> Exercise goal
In the listing below, how many lines carry the word "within"? Reply with only the number.

(Records to process)

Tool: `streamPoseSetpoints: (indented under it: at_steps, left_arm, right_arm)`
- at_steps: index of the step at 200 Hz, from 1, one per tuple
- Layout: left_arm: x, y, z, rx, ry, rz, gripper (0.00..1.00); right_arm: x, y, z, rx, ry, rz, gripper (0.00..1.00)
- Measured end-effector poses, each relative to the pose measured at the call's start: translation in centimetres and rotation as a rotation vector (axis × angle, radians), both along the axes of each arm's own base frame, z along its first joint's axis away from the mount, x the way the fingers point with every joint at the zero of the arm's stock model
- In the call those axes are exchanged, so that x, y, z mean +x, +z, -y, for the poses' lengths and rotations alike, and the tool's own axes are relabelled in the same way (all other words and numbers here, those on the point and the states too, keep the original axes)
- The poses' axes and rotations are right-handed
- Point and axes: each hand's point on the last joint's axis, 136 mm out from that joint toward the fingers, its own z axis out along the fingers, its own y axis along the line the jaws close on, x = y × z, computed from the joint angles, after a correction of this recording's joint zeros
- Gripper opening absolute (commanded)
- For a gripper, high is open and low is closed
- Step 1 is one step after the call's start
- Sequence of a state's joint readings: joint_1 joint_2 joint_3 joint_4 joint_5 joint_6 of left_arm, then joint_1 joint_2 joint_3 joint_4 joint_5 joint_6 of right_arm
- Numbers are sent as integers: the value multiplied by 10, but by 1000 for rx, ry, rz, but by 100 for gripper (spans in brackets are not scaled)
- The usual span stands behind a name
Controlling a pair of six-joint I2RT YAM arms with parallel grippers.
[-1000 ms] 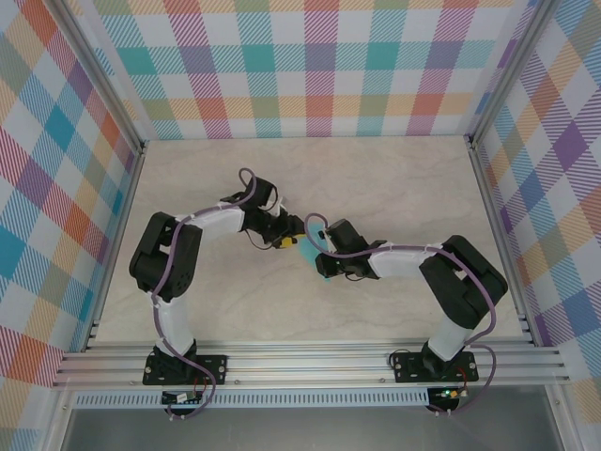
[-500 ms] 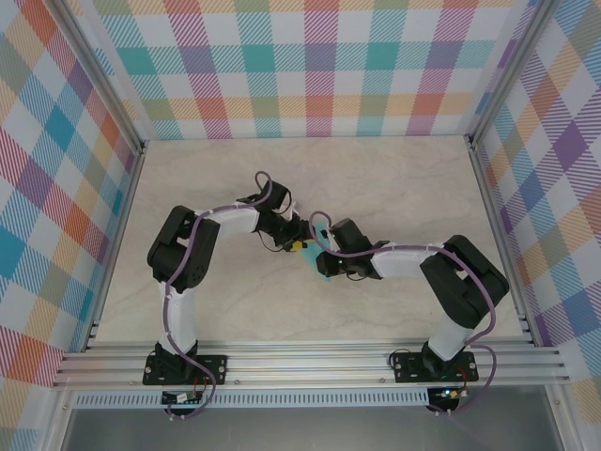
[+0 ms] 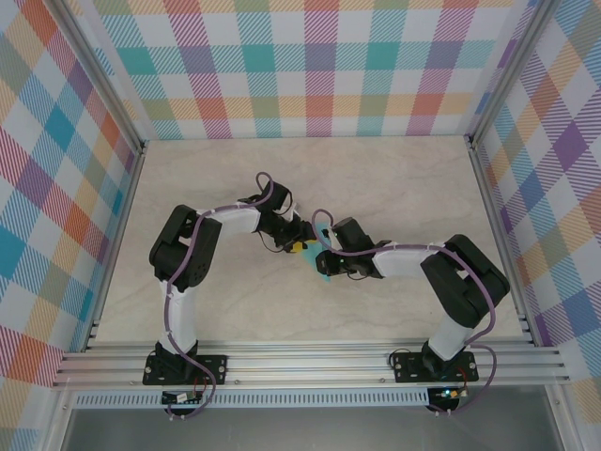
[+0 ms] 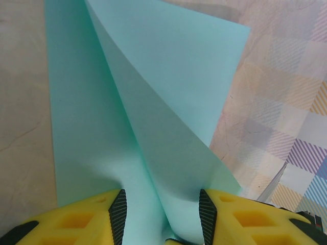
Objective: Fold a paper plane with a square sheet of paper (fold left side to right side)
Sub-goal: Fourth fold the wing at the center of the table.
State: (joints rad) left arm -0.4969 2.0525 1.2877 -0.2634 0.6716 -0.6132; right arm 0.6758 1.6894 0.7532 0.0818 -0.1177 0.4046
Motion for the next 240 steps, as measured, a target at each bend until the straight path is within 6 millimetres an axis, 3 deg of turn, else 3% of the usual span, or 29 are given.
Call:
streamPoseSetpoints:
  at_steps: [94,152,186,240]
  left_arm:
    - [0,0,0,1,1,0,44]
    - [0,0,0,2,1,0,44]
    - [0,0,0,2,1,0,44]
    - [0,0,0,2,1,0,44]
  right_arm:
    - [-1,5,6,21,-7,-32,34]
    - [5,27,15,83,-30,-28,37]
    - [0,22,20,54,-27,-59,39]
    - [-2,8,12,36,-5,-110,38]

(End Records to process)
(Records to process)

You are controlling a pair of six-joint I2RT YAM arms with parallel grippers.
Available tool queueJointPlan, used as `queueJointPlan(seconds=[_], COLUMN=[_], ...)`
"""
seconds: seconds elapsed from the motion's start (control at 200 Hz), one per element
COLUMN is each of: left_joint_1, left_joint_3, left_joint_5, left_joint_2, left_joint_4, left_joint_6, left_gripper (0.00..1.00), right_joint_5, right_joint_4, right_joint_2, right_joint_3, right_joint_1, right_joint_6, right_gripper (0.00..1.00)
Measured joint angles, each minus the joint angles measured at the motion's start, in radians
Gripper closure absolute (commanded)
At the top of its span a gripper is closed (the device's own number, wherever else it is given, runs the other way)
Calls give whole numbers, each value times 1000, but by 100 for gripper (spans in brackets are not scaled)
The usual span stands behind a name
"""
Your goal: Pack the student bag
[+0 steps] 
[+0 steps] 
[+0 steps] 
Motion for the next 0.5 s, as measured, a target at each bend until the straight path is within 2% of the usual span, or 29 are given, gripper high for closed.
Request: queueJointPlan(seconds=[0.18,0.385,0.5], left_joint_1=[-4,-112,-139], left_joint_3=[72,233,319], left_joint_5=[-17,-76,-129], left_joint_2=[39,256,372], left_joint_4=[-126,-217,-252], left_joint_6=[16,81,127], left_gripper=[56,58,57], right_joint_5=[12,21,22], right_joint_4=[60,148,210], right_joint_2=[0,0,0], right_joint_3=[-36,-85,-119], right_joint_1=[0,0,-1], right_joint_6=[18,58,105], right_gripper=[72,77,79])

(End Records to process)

> Written response
2